# IBM ThinkPad A20m Passwords



## tisho91 (Nov 9, 2005)

Hi,

Does anybody knows how to recover my forgotten supervisor BIOS password of my IBM ThinkPad A20m? I'll greatly appreciate any suggestion!

Brgds,
tisho91


----------



## TheKolkster (Oct 31, 2004)

The trouble would be getting inside the laptop cause I hear there hard to put back together. (I've never actually opened one up) Anyway, remove your CMOS for about 10-30 min to reset your BIOS. Your BIOS settings will be restored to factory defaults and the password forgotten.


----------



## relgin (Jul 26, 2004)

Tish091,

There are three passwords on an IBM ThinkPad. Power-on password, Hard Disk Password, and Supervisor Password.
Only the Power-on Password can be reset by the user. The other two are only reset by a system board replacement. This is by design for extra security.

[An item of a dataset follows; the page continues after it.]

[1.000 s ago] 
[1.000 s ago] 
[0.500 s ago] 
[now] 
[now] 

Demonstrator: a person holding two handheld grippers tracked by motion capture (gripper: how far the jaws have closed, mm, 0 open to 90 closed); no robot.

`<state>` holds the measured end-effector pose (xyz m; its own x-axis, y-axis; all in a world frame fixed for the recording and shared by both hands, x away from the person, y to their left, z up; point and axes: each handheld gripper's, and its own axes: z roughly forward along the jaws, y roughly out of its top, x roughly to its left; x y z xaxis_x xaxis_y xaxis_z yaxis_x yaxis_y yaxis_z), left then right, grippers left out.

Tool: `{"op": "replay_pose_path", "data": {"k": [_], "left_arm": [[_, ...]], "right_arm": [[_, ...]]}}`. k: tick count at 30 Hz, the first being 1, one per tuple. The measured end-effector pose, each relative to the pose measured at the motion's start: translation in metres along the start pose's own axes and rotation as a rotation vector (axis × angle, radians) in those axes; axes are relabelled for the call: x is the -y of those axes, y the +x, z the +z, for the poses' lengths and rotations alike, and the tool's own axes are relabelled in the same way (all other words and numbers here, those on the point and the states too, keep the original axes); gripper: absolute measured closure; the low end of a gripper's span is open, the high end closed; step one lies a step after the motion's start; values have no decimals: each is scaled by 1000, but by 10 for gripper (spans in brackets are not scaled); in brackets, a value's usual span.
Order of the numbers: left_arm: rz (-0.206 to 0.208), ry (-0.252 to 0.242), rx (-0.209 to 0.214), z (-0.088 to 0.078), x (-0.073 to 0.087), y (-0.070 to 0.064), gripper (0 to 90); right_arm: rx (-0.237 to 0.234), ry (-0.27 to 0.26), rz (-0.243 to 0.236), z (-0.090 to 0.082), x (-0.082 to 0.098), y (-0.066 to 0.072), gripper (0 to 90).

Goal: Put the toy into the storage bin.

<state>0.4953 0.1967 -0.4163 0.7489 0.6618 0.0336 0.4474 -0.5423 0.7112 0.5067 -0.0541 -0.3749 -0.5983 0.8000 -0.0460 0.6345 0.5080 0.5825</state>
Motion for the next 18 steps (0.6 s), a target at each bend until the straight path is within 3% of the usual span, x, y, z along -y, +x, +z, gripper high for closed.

Here is the link to the Hardware manual for the a20m and you can find the bad news on page 28.

http://www-307.ibm.com/pc/support/site.wss/document.do?sitestyle=lenovo&lndocid=MIGR-4PER6S

Rich


----------



## talkentall (Jan 8, 2009)

tisho91 said:


> Hi,
> 
> Does anybody knows how to recover my forgotten supervisor BIOS password of my IBM ThinkPad A20m? I'll greatly appreciate any suggestion!
> 
> mike


----------



## talkentall (Jan 8, 2009)

what is CMOS


----------



## talkentall (Jan 8, 2009)

talkentall said:


> what is CMOS


----------